**What to produce:** Each entry below must be repeated exactly, with pictures left out.

**Stored data:**

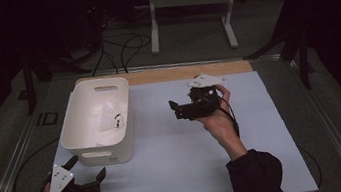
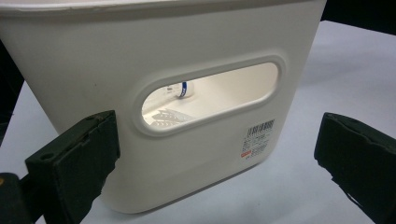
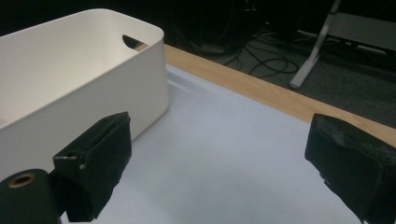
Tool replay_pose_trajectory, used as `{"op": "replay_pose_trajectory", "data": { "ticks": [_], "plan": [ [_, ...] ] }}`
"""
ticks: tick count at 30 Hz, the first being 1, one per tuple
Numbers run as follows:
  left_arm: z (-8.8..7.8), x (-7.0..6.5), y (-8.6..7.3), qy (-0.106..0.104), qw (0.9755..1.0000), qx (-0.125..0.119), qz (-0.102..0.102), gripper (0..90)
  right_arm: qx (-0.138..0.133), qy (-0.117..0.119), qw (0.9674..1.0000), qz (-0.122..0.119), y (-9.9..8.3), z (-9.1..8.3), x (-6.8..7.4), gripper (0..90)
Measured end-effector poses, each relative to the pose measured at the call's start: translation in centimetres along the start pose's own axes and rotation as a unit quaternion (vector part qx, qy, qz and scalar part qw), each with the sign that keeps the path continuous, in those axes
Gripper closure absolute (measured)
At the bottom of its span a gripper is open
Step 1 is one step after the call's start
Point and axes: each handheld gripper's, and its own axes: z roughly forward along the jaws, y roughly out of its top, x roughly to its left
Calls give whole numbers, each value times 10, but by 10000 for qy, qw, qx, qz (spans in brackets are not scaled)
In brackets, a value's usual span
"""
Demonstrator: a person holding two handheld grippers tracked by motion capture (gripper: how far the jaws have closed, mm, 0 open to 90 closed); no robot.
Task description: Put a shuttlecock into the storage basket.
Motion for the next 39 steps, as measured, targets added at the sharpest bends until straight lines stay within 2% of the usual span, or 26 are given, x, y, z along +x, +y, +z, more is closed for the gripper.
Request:
{"op": "replay_pose_trajectory", "data": {
  "ticks": [21, 30, 33, 35, 39],
  "plan": [
    [1, 0, 0, 25, 10000, 18, -4, 10, -27, -248, 9993, 280, -41, -23, -29, 72],
    [1, 1, 0, 36, 10000, 0, -30, 11, 147, -480, 9987, 83, -65, -27, -32, 72],
    [1, 1, 0, 41, 10000, 0, -41, 10, 152, -491, 9986, 130, -72, -32, -34, 72],
    [1, 1, 0, 44, 10000, -7, -48, 11, 146, -483, 9984, 244, -76, -36, -36, 72],
    [0, 2, 0, 63, 9999, -33, -88, 11, 165, -604, 9978, 196, -87, -44, -39, 73]
  ]
}}
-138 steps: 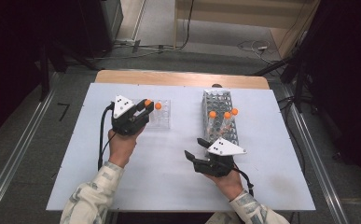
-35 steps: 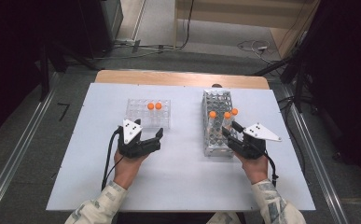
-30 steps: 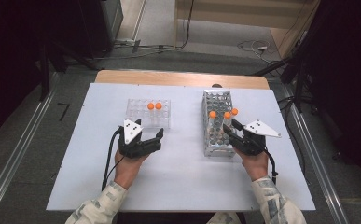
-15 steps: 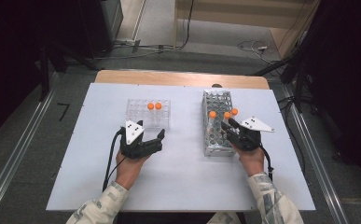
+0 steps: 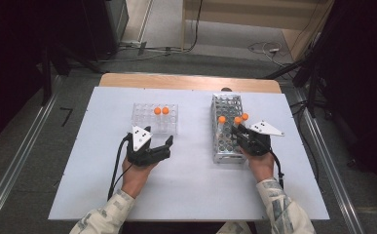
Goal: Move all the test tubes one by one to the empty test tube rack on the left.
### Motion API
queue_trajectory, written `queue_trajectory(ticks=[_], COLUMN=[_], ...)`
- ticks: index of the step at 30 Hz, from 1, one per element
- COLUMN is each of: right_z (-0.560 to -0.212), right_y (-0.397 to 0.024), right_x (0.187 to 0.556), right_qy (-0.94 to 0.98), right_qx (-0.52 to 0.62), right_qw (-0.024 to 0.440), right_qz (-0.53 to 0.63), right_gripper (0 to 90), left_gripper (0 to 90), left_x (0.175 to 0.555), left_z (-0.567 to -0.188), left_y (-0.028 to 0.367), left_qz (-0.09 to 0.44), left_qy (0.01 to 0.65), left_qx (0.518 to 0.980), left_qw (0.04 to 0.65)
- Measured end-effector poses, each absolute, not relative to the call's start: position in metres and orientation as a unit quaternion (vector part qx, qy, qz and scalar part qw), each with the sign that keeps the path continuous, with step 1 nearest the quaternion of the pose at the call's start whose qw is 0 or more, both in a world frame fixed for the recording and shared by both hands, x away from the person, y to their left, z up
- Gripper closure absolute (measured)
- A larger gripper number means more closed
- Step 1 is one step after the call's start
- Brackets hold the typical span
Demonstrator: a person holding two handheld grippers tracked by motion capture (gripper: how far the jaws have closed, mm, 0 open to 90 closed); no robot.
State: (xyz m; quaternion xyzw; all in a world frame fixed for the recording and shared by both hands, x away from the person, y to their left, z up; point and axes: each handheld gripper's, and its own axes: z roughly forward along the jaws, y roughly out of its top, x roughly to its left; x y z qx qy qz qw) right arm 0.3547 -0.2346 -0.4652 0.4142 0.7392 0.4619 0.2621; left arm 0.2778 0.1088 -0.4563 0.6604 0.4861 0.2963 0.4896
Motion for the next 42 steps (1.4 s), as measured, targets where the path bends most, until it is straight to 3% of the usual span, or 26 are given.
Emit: queue_trajectory(ticks=[42], right_z=[-0.423], right_y=[-0.243], right_x=[0.333], right_qy=[0.702], right_qx=[0.392], right_qw=[0.301], right_qz=[0.513], right_gripper=[71.6], left_gripper=[13.6], left_x=[0.280], left_z=[-0.459], left_y=[0.110], left_qz=[0.287], left_qy=[0.491], left_qx=[0.665], left_qw=[0.484])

**Result of this exercise:**
Tool replay_pose_trajectory, used as `{"op": "replay_pose_trajectory", "data": { "ticks": [_], "plan": [ [_, ...] ] }}`
"""
ticks: tick count at 30 Hz, the first being 1, one per tuple
Numbers run as follows:
  left_arm: z (-8.8..7.8), x (-7.0..6.5), y (-8.6..7.3), qy (-0.106..0.104), qw (0.9755..1.0000), qx (-0.125..0.119), qz (-0.102..0.102), gripper (0..90)
  right_arm: qx (-0.138..0.133), qy (-0.117..0.119), qw (0.9674..1.0000), qz (-0.122..0.119), y (-9.9..8.3), z (-9.1..8.3), x (-6.8..7.4), gripper (0..90)
Measured end-effector poses, each relative to the pose measured at the call's start: translation in centimetres along the start pose's own axes and rotation as a unit quaternion (vector part qx, qy, qz and scalar part qw), each with the sign that keeps the path continuous, in those axes
Gripper closure absolute (measured)
At the bottom of its span a gripper is open
Step 1 is one step after the call's start
Point and axes: each handheld gripper's, and its own axes: z roughly forward along the jaws, y roughly out of its top, x roughly to its left
Calls give whole numbers, each value times 10, but by 10000 for qy, qw, qx, qz (spans in brackets are not scaled)
In brackets, a value's usual span
"""
Demonstrator: a person holding two handheld grippers tracked by motion capture (gripper: how far the jaws have closed, mm, 0 open to 90 closed); no robot.
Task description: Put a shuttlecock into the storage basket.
Motion for the next 39 steps, as measured, targets added at the sharpest bends until straight lines stay within 2% of the usual span, or 26 are given, x, y, z along +x, +y, +z, more is closed for the gripper.
Request:
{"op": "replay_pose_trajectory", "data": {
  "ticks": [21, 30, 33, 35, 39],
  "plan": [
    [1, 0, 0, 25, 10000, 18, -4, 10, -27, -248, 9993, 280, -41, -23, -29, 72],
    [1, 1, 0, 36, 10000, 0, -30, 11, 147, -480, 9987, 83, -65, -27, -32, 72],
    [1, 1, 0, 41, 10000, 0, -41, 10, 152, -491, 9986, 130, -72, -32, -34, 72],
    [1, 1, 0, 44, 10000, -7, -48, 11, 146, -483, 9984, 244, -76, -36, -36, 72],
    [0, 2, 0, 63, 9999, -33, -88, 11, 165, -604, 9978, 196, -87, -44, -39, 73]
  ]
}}
-138 steps: 
-35 steps: 
-30 steps: 
-15 steps: 
+0 steps: 
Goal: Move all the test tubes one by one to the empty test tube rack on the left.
### Motion API
queue_trajectory, written `queue_trajectory(ticks=[_], COLUMN=[_], ...)`
- ticks: index of the step at 30 Hz, from 1, one per element
- COLUMN is each of: right_z (-0.560 to -0.212), right_y (-0.397 to 0.024), right_x (0.187 to 0.556), right_qy (-0.94 to 0.98), right_qx (-0.52 to 0.62), right_qw (-0.024 to 0.440), right_qz (-0.53 to 0.63), right_gripper (0 to 90), left_gripper (0 to 90), left_x (0.175 to 0.555), left_z (-0.567 to -0.188), left_y (-0.028 to 0.367), left_qz (-0.09 to 0.44), left_qy (0.01 to 0.65), left_qx (0.518 to 0.980), left_qw (0.04 to 0.65)
- Measured end-effector poses, each absolute, not relative to the call's start: position in metres and orientation as a unit quaternion (vector part qx, qy, qz and scalar part qw), each with the sign that keeps the path continuous, with step 1 nearest the quaternion of the pose at the call's start whose qw is 0 or more, both in a world frame fixed for the recording and shared by both hands, x away from the person, y to their left, z up
- Gripper closure absolute (measured)
- A larger gripper number means more closed
- Step 1 is one step after the call's start
- Brackets hold the typical span
Demonstrator: a person holding two handheld grippers tracked by motion capture (gripper: how far the jaws have closed, mm, 0 open to 90 closed); no robot.
State: (xyz m; quaternion xyzw; all in a world frame fixed for the recording and shared by both hands, x away from the person, y to their left, z up; point and axes: each handheld gripper's, and its own axes: z roughly forward along the jaws, y roughly out of its top, x roughly to its left; x y z qx qy qz qw) right arm 0.3547 -0.2346 -0.4652 0.4142 0.7392 0.4619 0.2621; left arm 0.2778 0.1088 -0.4563 0.6604 0.4861 0.2963 0.4896
Motion for the next 42 steps (1.4 s), as measured, targets where the path bends most, until it is straight to 3% of the usual span, or 26 are given.
Emit: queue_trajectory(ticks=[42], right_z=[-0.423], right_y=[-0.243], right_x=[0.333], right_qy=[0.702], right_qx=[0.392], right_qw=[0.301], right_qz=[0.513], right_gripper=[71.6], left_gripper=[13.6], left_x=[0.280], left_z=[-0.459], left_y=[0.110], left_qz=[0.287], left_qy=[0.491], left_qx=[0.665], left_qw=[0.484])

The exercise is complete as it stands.